1. 比如要研究处理后小鼠的三个靶标基因（Gene1、Gene2、Gene3）随时间（0h、2h、4h）的表达水平变化，有三个基因（Ref1、Ref2、Ref3）作为参照基因。

设置 Control 组（col）和处理组（M），有两个技术学重复（Sample Name 完全相同）和三个生物学重复（即 Sample Name 的后缀，小鼠 1、2 和 3）。

 

按照下图所示导出 Cq 值到 Excel 或者 txt，其中第二行为扩增效率，没有数值用 NA 表示。

 

 

2. 进入 SATQPCR 网页，点击「SATQPCR Tool」按钮即可到达数据上传页面。点击「选择文件」按钮将 example 数据文件上传。

 

 

3. 如果要做 ANOVA 分析，则需要选择 Yes 选项，同时上传 Factor 文件。

 

该文件含有变量的数量等信息，如下图所示，该实验包含处理因素和时间两个考察维度，处理因素有两个变量（处理 M 和不处理 col），时间有三个变量。上传后点击 upload。

 

 

4. 数据上传成功后会自动识别重复的数量。

 

内参基因可以由用户自己指定（fixed）或者由程序根据算法³自动寻找最稳定表达的基因（calculated），数量可以选择 2 个或者 3 个。

 

同时可以选择以某一个样本（如 col0h1）为 control 来建图，误差线可选择标准误 SE 或者标准差 SD。点击 Submit 提交。

 

 

5. 数据文件中包括表达量数据、柱状图和统计检验三部分，可以直接点击下载压缩的结果文件。

 

 

6. Normalize_Data 文件中包含每个靶标基因的均一化表达量。

 

Gene_柱状图展示了不同的 sample 中特定靶标的表达量（以 col0h1 为 control），Sample_柱状图展示了同一 sample 中不同靶标的表达量。

 

 

7. Sign.test 文件展示了特定靶标在不同样本中表达量的 t-test 检验的 p 值矩阵，下图以 Gene1 为例，可以看到 col0h1 样本与其他样本均有极显著的统计学差异（p＜0.01）。

 

 

8. summaryANOVA 及 summaryANOVA2 分别展示了单因素和双因素的 ANOVA 检验结果。

 

该实验中我们需要参考双因素的检验结果，可以看到 Treatment 因素具有极显著的统计学差异（双星号表示，最后一行有标注说明），这样需要对 Treatment 因素进行 Tukey Test。

 

 

9. tukeyTEST 给出了不同基因的检验结果，包括差值（diff）、95% family-wise 置信区间（lwr 和 upr）及 p 值。

 

 

是不是够 easy？

 

简化流程而又不出错是我们做数据分析的目标，这个网站都帮我们想到了。

 

可能很多人对最后的统计分析的解读无所适从，接下来我会推送一篇详细的关于 qPCR 数据统计分析的文章，对其中可能犯的错误一一列出，希望能够帮到大家。

工具网址：

http://satqpcr.sophia.inra.fr/cgi/home.cgi 

参考文献：

1. Rancurel, Corinne, et al. “SATQPCR: Website for statistical analysis of real-time quantitative PCR data.” Molecular and cellular probes 46 (2019): 101418.

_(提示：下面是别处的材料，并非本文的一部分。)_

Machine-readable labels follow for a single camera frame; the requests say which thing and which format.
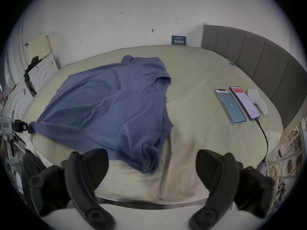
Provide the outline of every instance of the sign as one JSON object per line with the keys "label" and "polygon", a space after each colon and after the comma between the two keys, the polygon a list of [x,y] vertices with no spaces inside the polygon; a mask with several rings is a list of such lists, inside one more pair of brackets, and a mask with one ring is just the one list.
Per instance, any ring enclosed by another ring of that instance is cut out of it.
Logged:
{"label": "sign", "polygon": [[172,44],[186,46],[186,36],[172,36]]}

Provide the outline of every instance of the mattress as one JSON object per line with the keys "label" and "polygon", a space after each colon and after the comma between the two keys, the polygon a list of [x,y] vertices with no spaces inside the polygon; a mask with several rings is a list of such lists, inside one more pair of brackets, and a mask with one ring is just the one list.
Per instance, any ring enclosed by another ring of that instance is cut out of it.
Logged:
{"label": "mattress", "polygon": [[[221,155],[231,152],[245,167],[256,167],[264,158],[267,145],[257,123],[246,118],[245,123],[232,125],[214,94],[217,88],[258,87],[229,60],[202,48],[176,45],[124,48],[69,64],[40,90],[28,106],[24,121],[29,123],[39,118],[69,75],[121,62],[125,55],[159,57],[164,63],[172,79],[166,107],[174,127],[163,146],[155,174],[142,174],[123,161],[112,160],[106,177],[95,191],[96,196],[161,204],[196,201],[209,195],[195,169],[198,150],[209,149]],[[259,121],[268,137],[270,152],[280,140],[282,121],[273,103],[258,90],[268,107],[268,114],[261,115]],[[73,151],[38,133],[23,136],[47,166],[60,165]]]}

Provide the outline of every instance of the upholstered headboard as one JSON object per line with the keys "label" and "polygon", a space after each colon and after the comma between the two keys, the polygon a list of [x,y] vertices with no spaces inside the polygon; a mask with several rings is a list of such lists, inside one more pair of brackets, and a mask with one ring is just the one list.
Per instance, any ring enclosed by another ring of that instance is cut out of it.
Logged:
{"label": "upholstered headboard", "polygon": [[248,31],[205,25],[202,48],[216,52],[244,71],[276,106],[285,128],[307,94],[307,72],[272,41]]}

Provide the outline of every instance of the charging cable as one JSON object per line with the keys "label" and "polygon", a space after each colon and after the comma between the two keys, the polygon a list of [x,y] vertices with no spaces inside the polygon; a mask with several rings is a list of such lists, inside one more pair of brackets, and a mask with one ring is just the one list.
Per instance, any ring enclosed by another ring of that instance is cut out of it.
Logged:
{"label": "charging cable", "polygon": [[268,143],[268,138],[267,138],[267,136],[266,136],[266,134],[265,134],[265,132],[264,132],[263,128],[261,127],[259,120],[258,120],[257,118],[256,118],[255,120],[256,120],[256,123],[257,123],[257,124],[259,125],[259,127],[261,128],[261,130],[262,130],[262,132],[263,132],[263,134],[264,134],[264,137],[265,137],[265,139],[266,139],[266,142],[267,142],[267,153],[266,153],[266,155],[265,155],[264,159],[262,160],[263,162],[266,162],[267,155],[268,155],[268,151],[269,151],[269,143]]}

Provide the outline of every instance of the smartphone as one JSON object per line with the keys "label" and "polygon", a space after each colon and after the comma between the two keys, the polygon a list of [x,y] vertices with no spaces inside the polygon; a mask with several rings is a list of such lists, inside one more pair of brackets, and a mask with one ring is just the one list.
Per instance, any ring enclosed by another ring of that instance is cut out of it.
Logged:
{"label": "smartphone", "polygon": [[217,89],[215,90],[215,94],[222,103],[227,116],[233,125],[238,125],[246,121],[239,105],[228,90]]}
{"label": "smartphone", "polygon": [[230,90],[243,107],[249,120],[255,120],[256,118],[260,117],[260,113],[256,109],[255,105],[251,102],[251,99],[241,87],[230,87]]}

2. Bustin, Stephen A., et al. “The MIQE guidelines: minimum information for publication of quantitative real-time PCR experiments.” Clinical chemistry 55.4 (2009): 611-622.

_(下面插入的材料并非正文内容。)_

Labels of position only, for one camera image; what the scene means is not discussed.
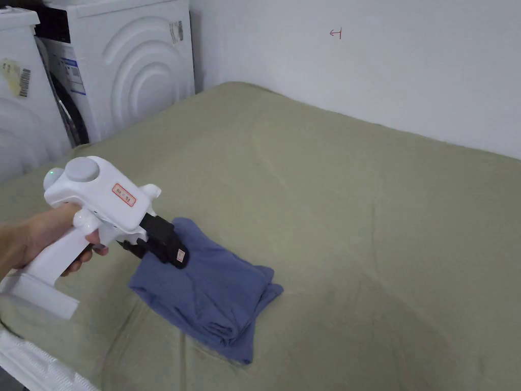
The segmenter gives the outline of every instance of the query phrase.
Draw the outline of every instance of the blue fabric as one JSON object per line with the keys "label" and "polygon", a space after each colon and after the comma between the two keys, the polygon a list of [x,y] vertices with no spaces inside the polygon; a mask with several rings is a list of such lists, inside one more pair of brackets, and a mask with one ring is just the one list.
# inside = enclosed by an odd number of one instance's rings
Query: blue fabric
{"label": "blue fabric", "polygon": [[155,312],[231,360],[253,360],[255,318],[278,295],[273,269],[253,266],[211,241],[188,218],[173,221],[190,252],[186,268],[143,257],[130,281]]}

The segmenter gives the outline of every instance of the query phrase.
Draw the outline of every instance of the barcode label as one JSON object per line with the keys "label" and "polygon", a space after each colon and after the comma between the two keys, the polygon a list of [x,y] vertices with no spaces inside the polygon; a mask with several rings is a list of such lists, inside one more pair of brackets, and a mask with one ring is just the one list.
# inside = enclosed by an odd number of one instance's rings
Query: barcode label
{"label": "barcode label", "polygon": [[31,80],[31,71],[25,69],[22,71],[22,75],[20,76],[20,96],[27,97],[29,93],[29,80]]}

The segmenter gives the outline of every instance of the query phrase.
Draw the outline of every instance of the sticker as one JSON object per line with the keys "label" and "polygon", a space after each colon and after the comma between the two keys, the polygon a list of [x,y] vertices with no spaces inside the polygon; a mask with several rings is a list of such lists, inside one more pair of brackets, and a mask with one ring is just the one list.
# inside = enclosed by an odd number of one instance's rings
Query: sticker
{"label": "sticker", "polygon": [[181,249],[177,250],[177,260],[183,262],[185,252]]}
{"label": "sticker", "polygon": [[70,58],[60,57],[63,73],[70,82],[70,91],[76,94],[86,95],[83,87],[83,80],[81,80],[80,68],[78,62]]}
{"label": "sticker", "polygon": [[29,69],[22,68],[14,60],[4,58],[0,65],[0,71],[7,80],[7,85],[14,96],[27,97],[29,94],[29,81],[31,80],[31,71]]}
{"label": "sticker", "polygon": [[112,192],[118,197],[120,197],[123,201],[125,201],[128,204],[128,206],[134,206],[135,198],[120,184],[115,184],[112,188]]}
{"label": "sticker", "polygon": [[181,42],[184,39],[183,22],[181,20],[170,23],[170,35],[174,44]]}

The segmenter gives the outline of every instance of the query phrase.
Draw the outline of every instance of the washing machine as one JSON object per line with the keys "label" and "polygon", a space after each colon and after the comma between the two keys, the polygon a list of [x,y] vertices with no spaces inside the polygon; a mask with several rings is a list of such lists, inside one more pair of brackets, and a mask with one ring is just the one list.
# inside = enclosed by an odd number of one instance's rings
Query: washing machine
{"label": "washing machine", "polygon": [[36,34],[90,142],[194,94],[188,0],[53,0]]}
{"label": "washing machine", "polygon": [[0,183],[71,149],[34,39],[38,23],[35,12],[0,7]]}

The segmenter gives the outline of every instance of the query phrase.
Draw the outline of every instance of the barcode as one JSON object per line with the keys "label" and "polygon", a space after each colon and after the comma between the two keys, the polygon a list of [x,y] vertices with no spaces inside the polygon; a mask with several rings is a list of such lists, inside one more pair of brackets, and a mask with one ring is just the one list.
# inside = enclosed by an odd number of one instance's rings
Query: barcode
{"label": "barcode", "polygon": [[183,22],[182,20],[179,21],[179,41],[183,40]]}
{"label": "barcode", "polygon": [[31,71],[28,69],[24,69],[22,71],[22,76],[20,76],[20,96],[27,97],[29,93],[29,80],[31,79]]}

3. Vandesompele, Jo, et al. “Accurate normalization of real-time quantitative RT-PCR data by geometric averaging of multiple internal control genes.” Genome biology 3.7 (2002): research0034-1.